By Becky Bracken
Pushing growth in the quantum computing ecosphere is what will help grow technologies into real-world problem solvers. And providing academics and private researchers access to the best available systems is the best way to kickstart innovation.
IBM Quantum is hoping to accelerate development with its latest installation of a IBM Quantum System One at the University of Tokyo. The System One will be made available to public and private researchers throughout Japan. This is just the second System One outside the U.S.
“IBM is committed to the growth of the global quantum ecosystem and fostering collaboration between different research communities,” Dr. Dario Gil, Senior Vice President and Director of IBM Research said. “As part of this global effort, I am proud to be unveiling Japan’s most powerful quantum computer and excited to see the contributions to research that will be made by Japan’s world-class academic, private sector and government institutions. Together, we can take major steps to accelerate scientific progress in a variety of fields.”
The University of Tokyo and its Quantum Innovation Consortium, launched in 2020, has committed to develop quantum computing talent throughout the country. The deployment of the IBM System One is the result of the group’s efforts.

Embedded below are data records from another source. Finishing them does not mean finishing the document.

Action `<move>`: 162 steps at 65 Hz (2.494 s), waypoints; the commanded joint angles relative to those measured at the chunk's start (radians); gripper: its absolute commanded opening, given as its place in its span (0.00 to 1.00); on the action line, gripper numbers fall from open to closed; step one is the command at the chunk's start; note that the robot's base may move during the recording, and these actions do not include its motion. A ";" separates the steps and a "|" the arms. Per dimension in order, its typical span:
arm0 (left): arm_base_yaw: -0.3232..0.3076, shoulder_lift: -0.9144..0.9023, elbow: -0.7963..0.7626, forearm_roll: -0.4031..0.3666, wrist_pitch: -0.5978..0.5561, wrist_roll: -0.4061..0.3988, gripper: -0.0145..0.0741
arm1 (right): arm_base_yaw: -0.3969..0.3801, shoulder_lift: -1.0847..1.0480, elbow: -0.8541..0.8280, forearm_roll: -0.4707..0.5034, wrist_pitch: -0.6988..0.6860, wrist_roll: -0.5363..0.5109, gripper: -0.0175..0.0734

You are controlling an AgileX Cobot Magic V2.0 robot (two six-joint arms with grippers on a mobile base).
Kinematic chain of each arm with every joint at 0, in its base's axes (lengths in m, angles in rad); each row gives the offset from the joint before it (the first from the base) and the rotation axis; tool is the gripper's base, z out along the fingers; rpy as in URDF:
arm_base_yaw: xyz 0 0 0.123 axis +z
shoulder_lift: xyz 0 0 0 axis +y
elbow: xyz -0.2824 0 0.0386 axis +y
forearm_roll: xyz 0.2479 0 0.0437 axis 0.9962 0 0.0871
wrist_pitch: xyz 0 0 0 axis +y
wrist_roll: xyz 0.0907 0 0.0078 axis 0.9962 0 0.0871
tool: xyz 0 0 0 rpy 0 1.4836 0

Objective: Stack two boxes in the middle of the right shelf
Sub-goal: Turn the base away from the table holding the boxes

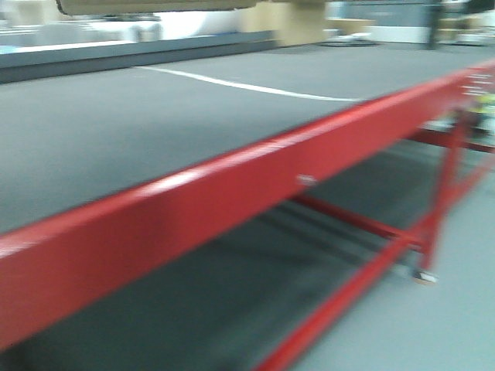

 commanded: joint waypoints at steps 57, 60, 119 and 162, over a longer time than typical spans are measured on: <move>0.004 -0.022 -0.017 0.017 -0.026 0.006 0.04 | -0.011 -0.009 -0.007 -0.058 -0.054 -0.004 0.02; 0.004 -0.022 -0.017 0.017 -0.026 0.006 0.04 | -0.011 -0.009 -0.007 -0.058 -0.054 -0.004 0.02; 0.004 -0.022 -0.017 0.017 -0.026 0.006 0.04 | -0.011 -0.009 -0.007 -0.058 -0.054 -0.004 0.02; 0.004 -0.022 -0.017 0.022 -0.027 0.006 0.04 | -0.011 -0.009 -0.007 -0.058 -0.057 -0.004 0.02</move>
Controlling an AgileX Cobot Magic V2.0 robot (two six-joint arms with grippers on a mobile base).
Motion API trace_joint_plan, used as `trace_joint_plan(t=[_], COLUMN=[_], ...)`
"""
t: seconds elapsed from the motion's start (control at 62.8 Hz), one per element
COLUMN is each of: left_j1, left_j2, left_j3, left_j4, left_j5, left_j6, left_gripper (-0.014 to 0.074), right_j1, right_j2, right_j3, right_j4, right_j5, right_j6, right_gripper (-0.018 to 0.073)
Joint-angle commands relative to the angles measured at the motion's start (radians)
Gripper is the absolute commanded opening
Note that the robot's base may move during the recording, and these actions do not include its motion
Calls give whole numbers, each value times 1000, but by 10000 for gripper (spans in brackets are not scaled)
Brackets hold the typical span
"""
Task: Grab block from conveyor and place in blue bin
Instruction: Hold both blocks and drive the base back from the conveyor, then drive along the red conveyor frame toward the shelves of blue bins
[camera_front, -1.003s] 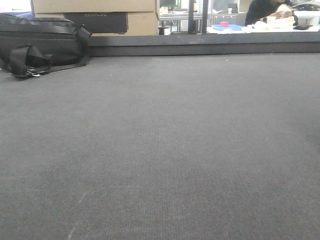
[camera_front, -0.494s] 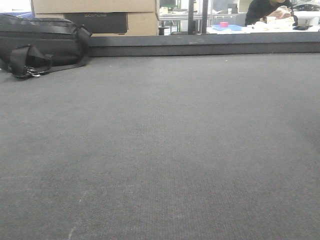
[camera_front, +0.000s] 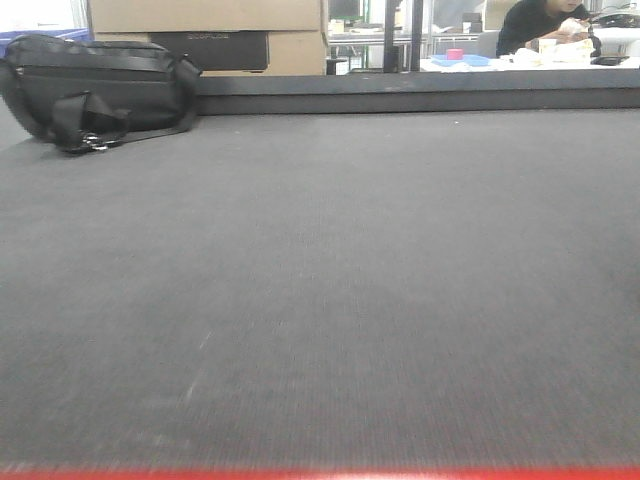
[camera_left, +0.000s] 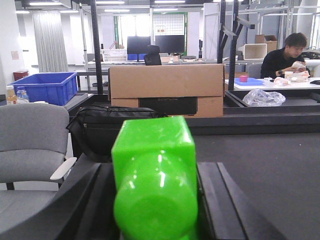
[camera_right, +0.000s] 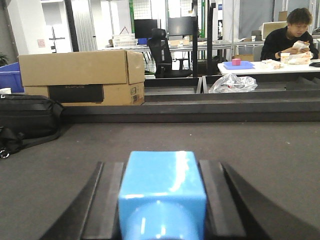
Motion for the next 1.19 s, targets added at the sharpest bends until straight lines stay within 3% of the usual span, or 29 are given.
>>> trace_joint_plan(t=[0.0, 1.178], left_j1=[-7, -6], left_j2=[-6, -6], left_j3=[0, 0], left_j4=[-9, -9], left_j5=[-17, -19], left_j6=[-4, -4], left_gripper=[-111, -111], right_j1=[-2, -2], right_j2=[-4, -4], right_j3=[1, 1], right_j4=[-5, -5], right_j5=[-26, -32], right_j6=[-4, -4], right_gripper=[-162, -162])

“In the rapidly changing field of quantum technology, it is extremely important not only to develop quantum technology-related elements and systems, but also to foster the next generation of human resources in order to achieve advanced social implementation on a global scale,” Teruo Fujii, President of the University of Tokyo said. “Our university has a broad base of research talents and has been always promoting high-level quantum education from the undergraduate level. Now, we will further refine the development of the next generation of quantum native skillsets by utilizing IBM Quantum System One.”
Just weeks ago, Germany unveiled its own IBM Quantum System One at the Stuttgart as part of a multi-billion-dollar investment in quantum computing development within its borders. The European Union is also keen to fire up their own quantum research and IBM is planning to install a System One at the UK’s Science and Technologies Facilities Council.
Two additional computers are slated to be installed in the U.S., one at the Cleveland Clinic in Ohio and the other at the University of Illinois Urbana-Champaign.
“IBM is committed to the growth of the global quantum ecosystem,” said Dr. Dario Gil, Director of IBM Research said.